Paul merujuk artikel dalam jurnal Bijdragen tot de Taal-, Land- en Volkenkunde berjudul “Java Man and the Politics of Natural History: An Object Biography” yang terbit pada 2021. Ia menyebutkan pada halaman 297 yang tertulis, "Ketika Eugene Dubois kembali ke Belanda pada 1895, dia membawa fosil Pithecanthropus erectus bersamanya sebagai milik pribadi."
Dalam layar Zoom, Paul menampilkan hasil pindaian kontrak kesepakatan antara Eugene dan pemerintah Hindia Belanda pada 1889. Di dalam kontrak disebutkan bahwa Eugene hanya ditunjuk untuk melakukan riset, dan temuan-temuan fosil adalah milik pemerintah. Hingga kini, fosil asli yang ditemukan oleh Eugene Dubois di Trinil masih menjadi koleksi Naturalis Biodiversity Center Leiden di Belanda.
Ada banyak pernyataan-pernyataan sejarah yang perlu diluruskan mengenai Eugene Dubois dan temuannya di Trinil. Seperti, 50 pekerja lokal yang dipekerjakan secara paksa tidak mendapat upah, padahal pada kenyataannya tidak demikian.
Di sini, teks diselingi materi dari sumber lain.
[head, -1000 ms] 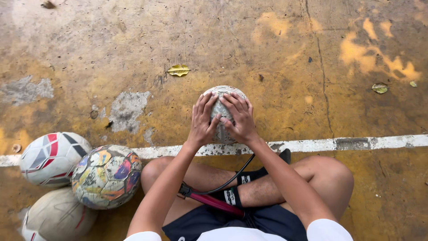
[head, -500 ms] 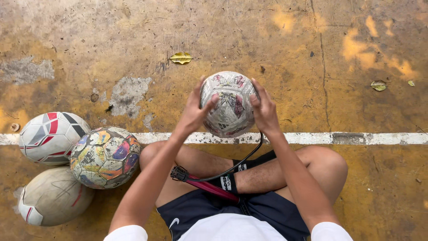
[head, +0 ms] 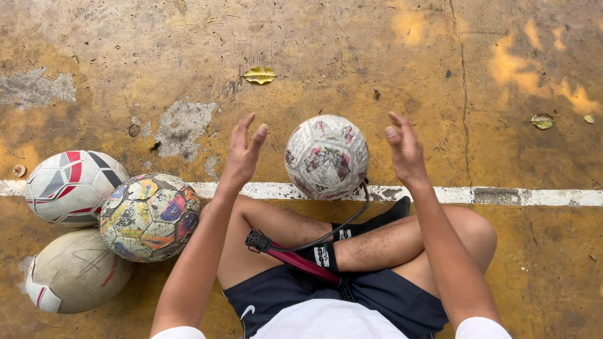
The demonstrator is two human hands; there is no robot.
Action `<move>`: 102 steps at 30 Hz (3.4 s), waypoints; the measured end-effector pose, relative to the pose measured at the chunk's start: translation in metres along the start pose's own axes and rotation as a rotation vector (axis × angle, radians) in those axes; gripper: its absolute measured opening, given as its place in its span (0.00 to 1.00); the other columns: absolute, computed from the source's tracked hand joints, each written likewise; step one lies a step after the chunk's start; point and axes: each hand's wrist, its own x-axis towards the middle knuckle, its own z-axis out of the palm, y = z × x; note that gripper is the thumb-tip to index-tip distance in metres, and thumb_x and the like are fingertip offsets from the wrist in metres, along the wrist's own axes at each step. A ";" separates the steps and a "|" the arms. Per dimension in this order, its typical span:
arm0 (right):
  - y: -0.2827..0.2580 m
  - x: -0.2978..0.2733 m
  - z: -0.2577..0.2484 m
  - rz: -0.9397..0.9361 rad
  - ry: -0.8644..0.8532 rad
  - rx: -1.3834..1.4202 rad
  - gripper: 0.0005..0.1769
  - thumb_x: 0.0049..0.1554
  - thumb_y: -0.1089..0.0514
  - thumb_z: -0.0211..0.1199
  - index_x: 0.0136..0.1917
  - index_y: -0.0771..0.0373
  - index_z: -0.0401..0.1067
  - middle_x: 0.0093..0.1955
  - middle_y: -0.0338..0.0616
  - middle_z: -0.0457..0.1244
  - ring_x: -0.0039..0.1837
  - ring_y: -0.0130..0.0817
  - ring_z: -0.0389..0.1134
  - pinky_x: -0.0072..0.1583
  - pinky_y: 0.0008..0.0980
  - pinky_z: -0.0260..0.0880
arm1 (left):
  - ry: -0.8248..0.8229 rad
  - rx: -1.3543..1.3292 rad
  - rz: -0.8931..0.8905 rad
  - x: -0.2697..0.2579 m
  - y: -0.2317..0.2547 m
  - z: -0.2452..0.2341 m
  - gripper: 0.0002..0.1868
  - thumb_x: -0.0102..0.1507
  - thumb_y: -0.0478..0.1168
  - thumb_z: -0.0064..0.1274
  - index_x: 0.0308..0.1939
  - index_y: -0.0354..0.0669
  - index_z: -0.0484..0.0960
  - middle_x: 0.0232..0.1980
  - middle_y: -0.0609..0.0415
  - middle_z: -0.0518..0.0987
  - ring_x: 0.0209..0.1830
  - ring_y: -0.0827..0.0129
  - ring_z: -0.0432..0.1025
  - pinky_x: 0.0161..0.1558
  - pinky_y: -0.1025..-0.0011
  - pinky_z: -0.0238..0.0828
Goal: The person sits on a concrete surface and uses a manual hand pump to inflate a soccer ball. They repeatedly pump the handle, pause to squeeze the ball to check firmness, and continue pumping until the ball is fully inflated. The person then removes the pump nozzle and tosses the ball aside.
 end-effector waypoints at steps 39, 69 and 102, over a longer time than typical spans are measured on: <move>0.018 -0.231 0.034 0.113 -1.180 -0.552 0.43 0.52 0.57 0.60 0.79 0.43 0.53 0.80 0.34 0.52 0.76 0.37 0.49 0.68 0.44 0.45 | -0.556 0.166 -0.152 -0.054 0.030 -0.016 0.51 0.56 0.69 0.43 0.79 0.55 0.51 0.83 0.54 0.52 0.80 0.61 0.53 0.74 0.57 0.52; 0.058 -0.217 0.009 0.246 -0.747 0.320 0.54 0.38 0.33 0.79 0.73 0.54 0.66 0.73 0.36 0.64 0.75 0.29 0.63 0.73 0.36 0.62 | -0.509 0.176 0.272 -0.128 -0.060 -0.041 0.19 0.55 0.54 0.65 0.25 0.45 0.79 0.31 0.60 0.89 0.31 0.78 0.78 0.37 0.75 0.67; 0.010 -0.153 0.011 0.117 -0.331 0.821 0.16 0.57 0.63 0.60 0.56 0.73 0.76 0.49 0.62 0.72 0.20 0.28 0.61 0.23 0.26 0.63 | -0.185 -0.360 0.017 -0.089 -0.100 -0.008 0.12 0.64 0.42 0.58 0.45 0.36 0.83 0.27 0.47 0.79 0.22 0.68 0.74 0.23 0.75 0.74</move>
Namun, ada juga kebenaran atas sikap Eugene Dubois sebagaimana seorang kolonial di masa itu yakni bersikap rasis.
Paul menyimpulkan pada akhir diskusinya bahwa koleksi sejarah naturalis harus dikembalikan ke Indonesia, ke tempat di mana semuanya berasal. Temuan dan arsip-arsip penting ini menjadi krusial bagi histori peradaban manusia. “Ratusan tahun bahkan tidak cukup untuk menyingkap ini semua, karena ada begitu banyak hal di dalamnya,” tutup Paul.
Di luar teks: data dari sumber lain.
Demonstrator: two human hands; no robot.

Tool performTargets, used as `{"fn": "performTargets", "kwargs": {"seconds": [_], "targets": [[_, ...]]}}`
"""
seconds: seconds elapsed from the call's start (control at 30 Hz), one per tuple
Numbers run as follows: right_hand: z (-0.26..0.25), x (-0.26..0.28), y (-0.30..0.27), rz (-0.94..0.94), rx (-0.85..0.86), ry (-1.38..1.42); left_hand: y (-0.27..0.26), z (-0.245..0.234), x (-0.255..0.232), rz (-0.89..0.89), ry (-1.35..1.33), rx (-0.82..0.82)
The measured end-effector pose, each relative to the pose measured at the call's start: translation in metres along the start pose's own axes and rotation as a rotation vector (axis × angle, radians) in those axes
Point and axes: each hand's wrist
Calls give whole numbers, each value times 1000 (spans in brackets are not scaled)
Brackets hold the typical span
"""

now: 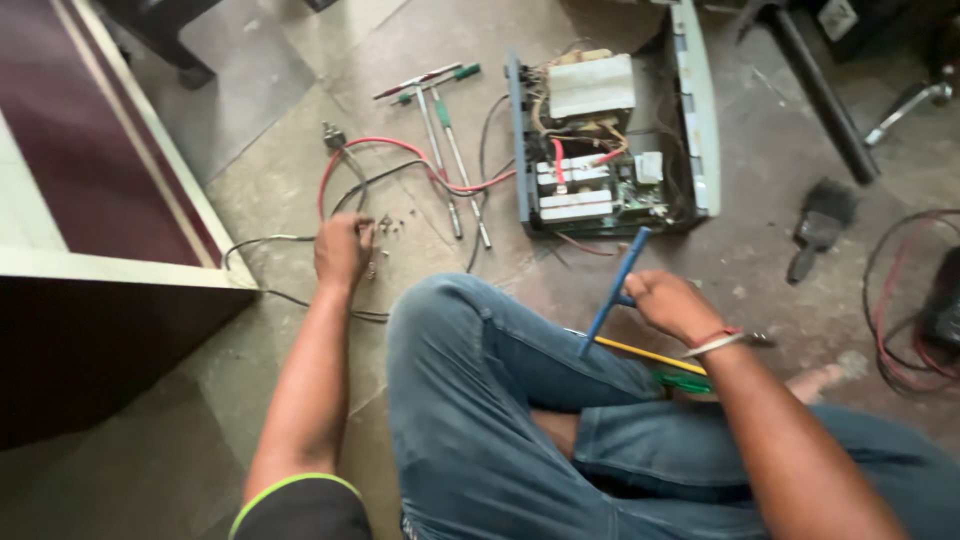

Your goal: The person sits on the floor and repairs an open electronic device, likely a battery charger. They use a screwdriver to tighten connections on the internal circuit board and handle various wires and components.

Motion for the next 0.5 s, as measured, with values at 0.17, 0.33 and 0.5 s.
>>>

Tampaknya, diskusi mengenai kelengkapan sejarah peradaban manusia masih tumpang tindih dan memerlukan waktu panjang untuk melengkapinya. Ada banyak misteri yang perlu diselesaikan, ada banyak mitos yang harus dipatahkan dengan fakta dan bukti sains. Sejatinya, misteri tentang manusia dan peradabannya akan selalu menemukan celah lain untuk diungkap.